Somos tan soberbios, que, porque hacemos lo que no debemos, cuando cometemos un pecado y no cae lluvia del cielo o un rayo que nos parta en dos, decimos: ¿Qué?, Acabo de pecar y no pasa nada. Bueno, pues aparte de soberbios necios. Hay un refrán popular que citaba mucho mi abuela y que reza así: “En el pecado llevas la penitencia”.

Me explico: “Me fumé un cigarro, ¿y qué? No me dio cáncer” “Es más, me lo fumé de marihuana, ¿y qué? No me pasó nada”. Me tomo una caguama, o dos litros de soda diario, o botanas enchiladas, ¿y qué? ¡No me duele el estómago!

No compa, la cirrosis, la colitis, la gastritis, el enfisema, no llegan en el día que te fumaste, bebiste o comiste lo que no debes, sino después, “en el día de la desgracia” dice la cita que acabamos de leer.

Por otro lado, es algo común tentar a Dios, pensando como Él es perfecto y yo no, como él es todo misericordia, pues al final perdonará mis pecados, sean los que sean, la cantidad que sea y de la gravedad que sean. ¿Pues si?, Pues no. Y no porque no pueda, ¿eh?
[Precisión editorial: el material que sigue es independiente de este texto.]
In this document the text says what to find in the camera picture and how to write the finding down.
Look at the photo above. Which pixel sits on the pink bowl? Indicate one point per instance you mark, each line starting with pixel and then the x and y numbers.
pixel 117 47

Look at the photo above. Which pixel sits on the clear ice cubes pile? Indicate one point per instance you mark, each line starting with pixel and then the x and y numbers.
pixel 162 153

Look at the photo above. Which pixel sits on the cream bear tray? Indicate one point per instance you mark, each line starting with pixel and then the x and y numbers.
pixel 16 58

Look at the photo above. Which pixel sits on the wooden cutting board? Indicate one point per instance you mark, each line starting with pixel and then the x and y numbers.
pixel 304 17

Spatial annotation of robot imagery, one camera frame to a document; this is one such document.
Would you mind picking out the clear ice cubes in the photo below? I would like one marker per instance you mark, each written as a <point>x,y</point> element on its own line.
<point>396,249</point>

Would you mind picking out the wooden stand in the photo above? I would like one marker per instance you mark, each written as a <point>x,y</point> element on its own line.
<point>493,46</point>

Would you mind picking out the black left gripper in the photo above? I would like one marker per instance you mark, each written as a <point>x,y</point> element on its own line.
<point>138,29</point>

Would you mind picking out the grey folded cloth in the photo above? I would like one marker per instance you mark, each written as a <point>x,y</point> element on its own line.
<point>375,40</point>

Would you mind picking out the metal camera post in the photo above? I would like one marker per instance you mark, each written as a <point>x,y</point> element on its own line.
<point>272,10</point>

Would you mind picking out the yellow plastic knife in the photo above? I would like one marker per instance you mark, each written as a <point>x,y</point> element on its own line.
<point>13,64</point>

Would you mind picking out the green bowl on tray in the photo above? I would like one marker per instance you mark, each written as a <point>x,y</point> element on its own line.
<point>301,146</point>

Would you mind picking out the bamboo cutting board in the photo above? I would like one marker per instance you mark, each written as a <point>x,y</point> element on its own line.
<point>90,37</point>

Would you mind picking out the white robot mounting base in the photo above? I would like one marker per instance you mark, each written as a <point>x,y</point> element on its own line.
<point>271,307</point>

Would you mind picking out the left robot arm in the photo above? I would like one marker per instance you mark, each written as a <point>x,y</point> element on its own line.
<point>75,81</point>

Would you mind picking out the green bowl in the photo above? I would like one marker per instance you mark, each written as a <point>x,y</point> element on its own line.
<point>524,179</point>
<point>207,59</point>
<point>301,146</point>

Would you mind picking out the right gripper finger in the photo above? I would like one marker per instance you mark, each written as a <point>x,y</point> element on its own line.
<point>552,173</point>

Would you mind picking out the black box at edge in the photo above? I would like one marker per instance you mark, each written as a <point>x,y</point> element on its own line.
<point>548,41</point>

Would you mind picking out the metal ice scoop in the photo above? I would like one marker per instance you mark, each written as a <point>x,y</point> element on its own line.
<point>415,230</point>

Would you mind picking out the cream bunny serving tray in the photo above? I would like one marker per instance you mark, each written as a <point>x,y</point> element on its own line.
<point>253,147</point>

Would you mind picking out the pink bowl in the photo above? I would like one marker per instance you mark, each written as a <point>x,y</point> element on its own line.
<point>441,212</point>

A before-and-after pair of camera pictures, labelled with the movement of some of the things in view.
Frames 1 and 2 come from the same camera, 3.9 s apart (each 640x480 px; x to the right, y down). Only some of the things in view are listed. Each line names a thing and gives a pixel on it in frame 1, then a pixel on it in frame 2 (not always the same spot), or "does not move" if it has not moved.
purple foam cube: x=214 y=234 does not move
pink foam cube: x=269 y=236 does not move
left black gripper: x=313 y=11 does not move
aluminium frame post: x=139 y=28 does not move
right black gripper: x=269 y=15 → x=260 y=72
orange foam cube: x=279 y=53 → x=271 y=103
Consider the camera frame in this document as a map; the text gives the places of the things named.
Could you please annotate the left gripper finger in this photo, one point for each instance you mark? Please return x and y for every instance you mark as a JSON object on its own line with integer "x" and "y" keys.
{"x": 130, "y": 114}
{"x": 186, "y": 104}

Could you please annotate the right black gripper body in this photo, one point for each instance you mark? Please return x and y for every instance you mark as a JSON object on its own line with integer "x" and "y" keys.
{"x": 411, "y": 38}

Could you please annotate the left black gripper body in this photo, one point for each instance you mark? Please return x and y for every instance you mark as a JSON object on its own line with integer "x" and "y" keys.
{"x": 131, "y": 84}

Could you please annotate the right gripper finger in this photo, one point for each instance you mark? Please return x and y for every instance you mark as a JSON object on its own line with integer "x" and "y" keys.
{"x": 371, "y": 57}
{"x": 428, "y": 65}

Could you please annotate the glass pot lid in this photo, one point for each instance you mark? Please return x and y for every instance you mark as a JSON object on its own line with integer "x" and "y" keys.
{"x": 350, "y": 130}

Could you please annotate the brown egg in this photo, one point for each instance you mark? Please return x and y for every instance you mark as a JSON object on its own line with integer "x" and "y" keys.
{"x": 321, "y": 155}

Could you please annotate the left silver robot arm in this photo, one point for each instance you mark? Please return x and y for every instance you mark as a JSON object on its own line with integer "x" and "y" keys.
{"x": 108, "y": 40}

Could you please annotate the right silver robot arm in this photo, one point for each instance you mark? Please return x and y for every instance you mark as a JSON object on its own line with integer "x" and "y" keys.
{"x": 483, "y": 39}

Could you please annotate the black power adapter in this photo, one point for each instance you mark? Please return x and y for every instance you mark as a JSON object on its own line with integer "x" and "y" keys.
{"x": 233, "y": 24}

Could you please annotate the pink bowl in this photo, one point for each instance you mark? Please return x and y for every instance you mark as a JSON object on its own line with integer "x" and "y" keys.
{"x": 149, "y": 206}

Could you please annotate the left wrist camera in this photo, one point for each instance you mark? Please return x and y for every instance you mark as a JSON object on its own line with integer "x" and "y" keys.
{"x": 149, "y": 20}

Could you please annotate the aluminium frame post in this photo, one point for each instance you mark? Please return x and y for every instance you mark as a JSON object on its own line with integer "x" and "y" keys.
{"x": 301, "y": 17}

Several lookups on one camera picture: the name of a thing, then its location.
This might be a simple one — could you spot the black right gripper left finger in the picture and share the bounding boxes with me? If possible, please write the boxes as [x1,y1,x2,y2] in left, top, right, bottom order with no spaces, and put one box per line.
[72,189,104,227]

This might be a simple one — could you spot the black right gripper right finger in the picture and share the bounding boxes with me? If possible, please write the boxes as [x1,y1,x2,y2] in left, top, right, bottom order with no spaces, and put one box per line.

Y hemos dicho que, aunque Dios es todo poderoso y todo misericordia, no puede perdonar los pecados de los que no haga un verdadero arrepentimiento y de los que busque dejar de cometer. Siendo así las cosas, mis pecados no serán perdonados no porque Dios no quiera, sino porque sigo regodeándome en ellos.

A esto nos invita el Señor hoy. A la conversión. Hoy, No dejándolo para mañana, un mañana que quizá no lleguemos a ver. Y ojo con el versículo 9: pues la ira del Señor sobreviene de improviso, y en el tiempo del castigo puedes perecer.

No estamos hablando del Dios castigador. Jesús nos ha mostrado que en el fondo de todo está el amor. Cuando éramos niños, la mamá o el papá nos castigaba. Solo con el tiempo aprendimos, que esos castigos fueron para entender que los actos humanos tienen consecuencias; en la niñez provocadas por los padres, en la vida adulta, en la vida diaria, provocadas por otras personas, pero la mayor parte de tiempo como consecuencia de nuestros propios actos como lo veíamos hace un momento con el fumar, comer o beber.

Finalmente, ojo con las riquezas injustas, porque no habrá a quien sobornar, y no habrá tiempo para disfrutarlas. Y recordemos que al hablar de riquezas no necesariamente hablamos de dinero.

 ¿Qué esperas? Vamos a trabajar por la conversión de cada quien. Y como estamos hablando del amor, tu conversión necesariamente te llevará a la conversión de los demás. El día de hoy dimos pequeños pasos, pero seguros. ¡Ánimo!